When you repeat the entries, reproduce each line exactly and omit every picture.

*** Data records ***

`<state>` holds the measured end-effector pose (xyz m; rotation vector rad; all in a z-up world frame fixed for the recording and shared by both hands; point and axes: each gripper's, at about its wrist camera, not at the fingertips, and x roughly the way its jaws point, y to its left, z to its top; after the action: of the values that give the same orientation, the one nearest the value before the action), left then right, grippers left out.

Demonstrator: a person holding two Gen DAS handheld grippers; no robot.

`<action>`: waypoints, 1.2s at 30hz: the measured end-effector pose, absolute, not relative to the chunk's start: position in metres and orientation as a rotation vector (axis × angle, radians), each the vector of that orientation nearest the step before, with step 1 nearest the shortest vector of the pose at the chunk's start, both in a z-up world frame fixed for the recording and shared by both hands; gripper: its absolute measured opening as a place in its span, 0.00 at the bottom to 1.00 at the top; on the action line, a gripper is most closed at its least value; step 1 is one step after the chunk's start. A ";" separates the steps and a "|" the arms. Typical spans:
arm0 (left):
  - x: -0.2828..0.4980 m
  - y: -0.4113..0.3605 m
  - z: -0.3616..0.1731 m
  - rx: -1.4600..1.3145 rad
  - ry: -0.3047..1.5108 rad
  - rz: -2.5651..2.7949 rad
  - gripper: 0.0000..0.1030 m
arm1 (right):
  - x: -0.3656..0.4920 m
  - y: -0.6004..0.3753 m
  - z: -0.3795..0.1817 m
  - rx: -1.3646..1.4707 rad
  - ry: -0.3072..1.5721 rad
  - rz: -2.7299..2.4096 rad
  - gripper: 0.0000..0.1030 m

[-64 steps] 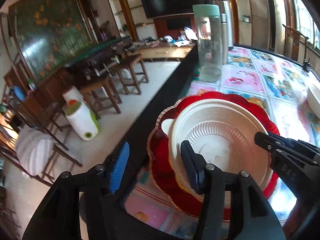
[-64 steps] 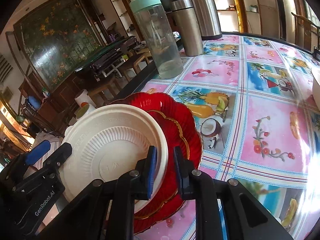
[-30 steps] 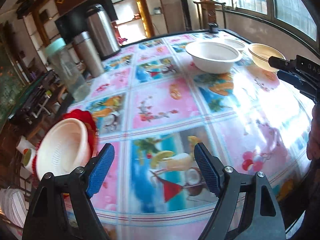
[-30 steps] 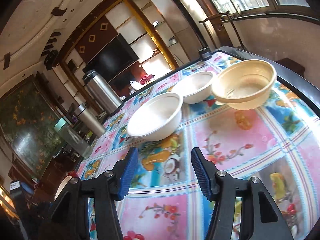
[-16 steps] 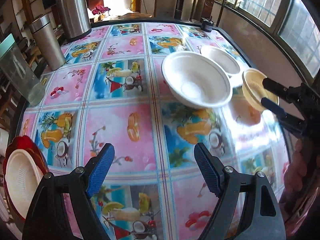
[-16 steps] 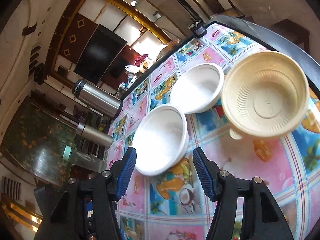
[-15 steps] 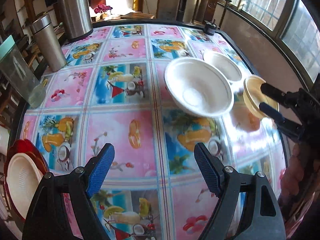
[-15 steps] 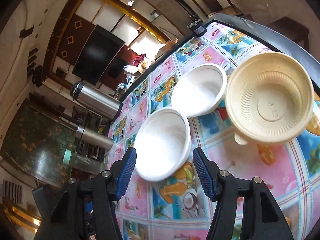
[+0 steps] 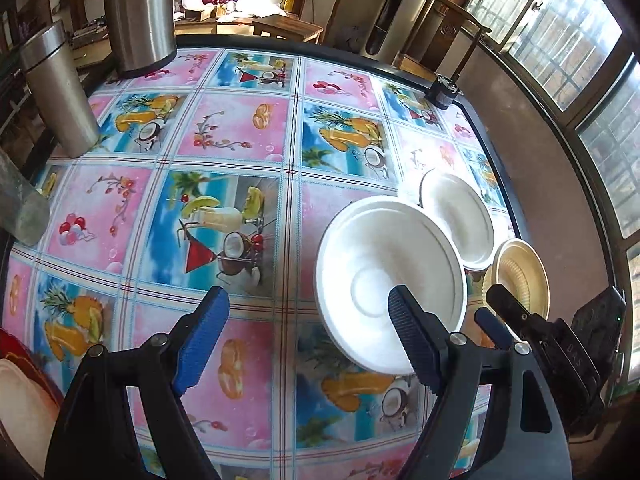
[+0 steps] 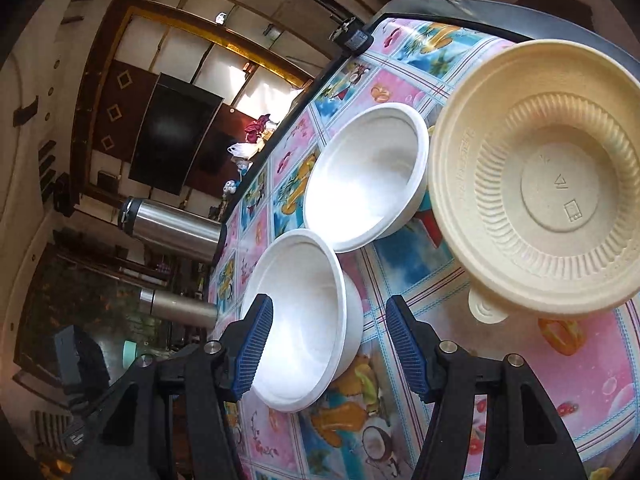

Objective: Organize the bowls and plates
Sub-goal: 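Move both grippers to the rim of a white paper bowl, then close both grippers on the white paper bowl rim and lift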

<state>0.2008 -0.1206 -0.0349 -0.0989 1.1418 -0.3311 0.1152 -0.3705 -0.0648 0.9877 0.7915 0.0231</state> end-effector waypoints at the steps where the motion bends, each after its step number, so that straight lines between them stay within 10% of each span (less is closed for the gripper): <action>1: 0.203 -0.121 -0.039 -0.120 1.151 -0.340 0.80 | 0.116 -0.369 -0.067 0.994 0.792 0.031 0.60; 22: 0.212 -0.144 -0.061 -0.217 1.153 -0.436 0.78 | 0.127 -0.366 -0.078 1.010 0.769 0.051 0.60; 30: 0.212 -0.140 -0.071 -0.220 1.161 -0.420 0.44 | 0.129 -0.363 -0.080 0.997 0.779 0.042 0.58; 36: 0.213 -0.138 -0.075 -0.218 1.165 -0.399 0.28 | 0.134 -0.360 -0.083 0.956 0.811 0.011 0.26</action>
<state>0.2128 -0.1381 -0.0748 -0.2178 1.1646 -0.3992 0.1337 -0.3597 -0.0830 0.9564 0.8108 0.0113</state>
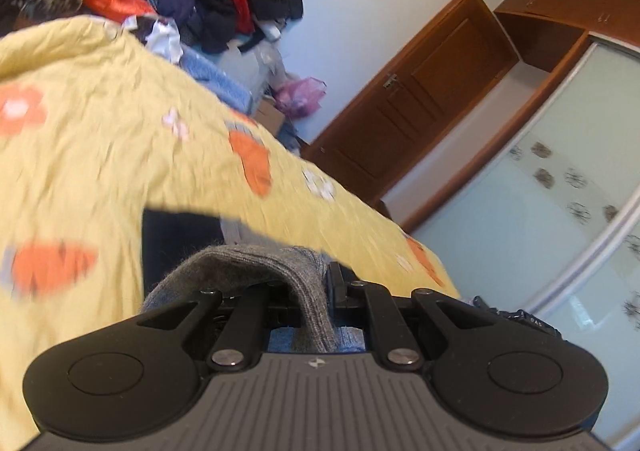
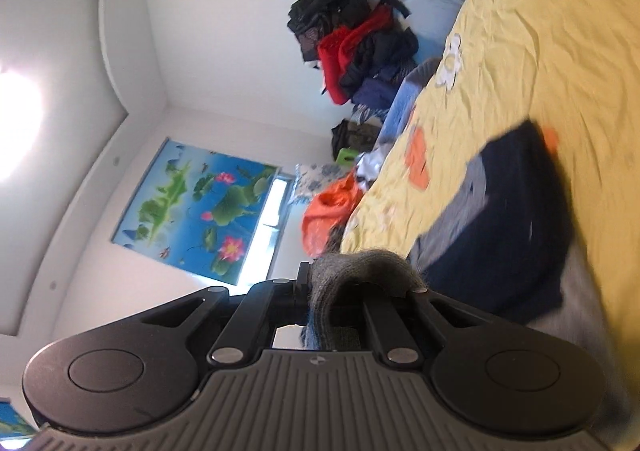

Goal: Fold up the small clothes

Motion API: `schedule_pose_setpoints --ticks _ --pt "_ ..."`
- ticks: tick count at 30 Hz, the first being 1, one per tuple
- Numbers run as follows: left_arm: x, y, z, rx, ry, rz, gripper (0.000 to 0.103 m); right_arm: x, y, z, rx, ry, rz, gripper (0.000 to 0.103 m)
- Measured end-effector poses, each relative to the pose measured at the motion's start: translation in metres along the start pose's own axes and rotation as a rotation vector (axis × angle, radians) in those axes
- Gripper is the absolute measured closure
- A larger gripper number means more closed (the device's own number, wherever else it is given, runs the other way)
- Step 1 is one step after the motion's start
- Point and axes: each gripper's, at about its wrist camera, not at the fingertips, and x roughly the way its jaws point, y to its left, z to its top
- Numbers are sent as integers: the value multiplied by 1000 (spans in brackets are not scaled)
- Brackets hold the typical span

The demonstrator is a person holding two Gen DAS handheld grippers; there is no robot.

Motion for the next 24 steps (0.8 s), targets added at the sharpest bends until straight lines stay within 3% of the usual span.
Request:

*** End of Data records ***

■ **Reply**:
`<state>` holds the measured end-effector pose (xyz m; rotation vector rad; all in a z-up world frame fixed for the recording and shared by both hands; point and axes: each gripper's, at about its wrist camera, not at the fingertips, and x roughly the way its jaws point, y to its left, z to its top; after the action: of the values that give the same orientation, the one nearest the value before the action), left then right, grippers left out.

Demonstrator: a person holding two Gen DAS handheld grippers; no robot.

`<action>`: waypoints, 1.2s at 30hz: the measured end-effector pose, absolute, not relative to the chunk's start: position in metres and orientation as a rotation vector (axis × angle, radians), each the vector of that orientation nearest the step before, with step 1 nearest the shortest vector of the pose at the chunk's start, both in a z-up world frame fixed for the recording and shared by both hands; gripper: its absolute measured opening as a place in its span, 0.00 at the bottom to 1.00 at the top; on the action line, a gripper is most closed at its least value; step 1 is one step after the chunk's start. A ";" separates the steps and a "|" the arms. Typical spans:
arm0 (left):
  - x: -0.2828..0.4980 m
  - y: -0.4113..0.3605 m
  - z: -0.3616..0.1731 m
  - rx: -1.4600..1.3145 rad
  - ry: -0.3047..1.5108 rad
  - rz: -2.5651..2.7949 rad
  - gripper: 0.0000..0.1030 m
arm1 (right):
  - x: -0.3656..0.4920 m
  - y: -0.6004..0.3753 m
  - z: -0.3795..0.1817 m
  - rx: -1.3646..1.4707 rad
  - ry: -0.3072..1.5721 rad
  - rz: -2.7299..2.4096 rad
  - gripper: 0.0000..0.1030 m

[-64 steps] 
[-64 steps] 
[-30 steps] 
[-30 steps] 
[-16 steps] 
[-16 steps] 
[-15 steps] 
[-15 steps] 
[+0 steps] 
[+0 steps] 

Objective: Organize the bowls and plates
Sub-goal: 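Move both grippers to the rim of a white paper bowl, then close both grippers on the white paper bowl rim and lift
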
<state>0.2008 -0.1206 -0.0349 -0.0989 1.1418 -0.3311 0.1152 -0.3705 -0.0648 0.9877 0.7915 0.0231</state> end-effector waypoints at the steps where the motion bends, each after its step number, so that straight lines between them stay within 10% of each span (less is closed for the gripper): <action>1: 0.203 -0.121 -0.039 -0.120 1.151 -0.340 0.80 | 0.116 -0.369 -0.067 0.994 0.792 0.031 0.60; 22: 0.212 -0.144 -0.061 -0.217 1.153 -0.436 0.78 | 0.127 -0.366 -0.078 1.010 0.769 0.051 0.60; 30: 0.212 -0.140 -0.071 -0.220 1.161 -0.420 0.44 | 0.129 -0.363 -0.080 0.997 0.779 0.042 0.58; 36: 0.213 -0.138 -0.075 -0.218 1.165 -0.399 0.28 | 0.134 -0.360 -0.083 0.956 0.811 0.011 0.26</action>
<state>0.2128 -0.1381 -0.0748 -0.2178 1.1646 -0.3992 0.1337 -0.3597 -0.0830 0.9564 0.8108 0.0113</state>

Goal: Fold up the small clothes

Motion API: `schedule_pose_setpoints --ticks _ --pt "_ ..."`
- ticks: tick count at 30 Hz, the first being 1, one per tuple
- Numbers run as follows: left_arm: x, y, z, rx, ry, rz, gripper (0.000 to 0.103 m); right_arm: x, y, z, rx, ry, rz, gripper (0.000 to 0.103 m)
- Measured end-effector poses, each relative to the pose measured at the motion's start: translation in metres along the start pose's own axes and rotation as a rotation vector (axis × angle, radians) in those axes
- Gripper is the absolute measured closure
- A larger gripper number means more closed (the device's own number, wherever else it is given, runs the other way)
- Step 1 is one step after the motion's start
- Point and axes: each gripper's, at about its wrist camera, not at the fingertips, and x roughly the way its jaws point, y to its left, z to its top
- Numbers are sent as integers: the value multiplied by 1000 (spans in brackets are not scaled)
- Brackets hold the typical span

The demonstrator is a person holding two Gen DAS handheld grippers; there is no robot.

Motion for the next 24 steps (0.8 s), targets added at the sharpest bends until straight lines stay within 3% of the usual span.
Request:

Exercise complete, with nothing further to add.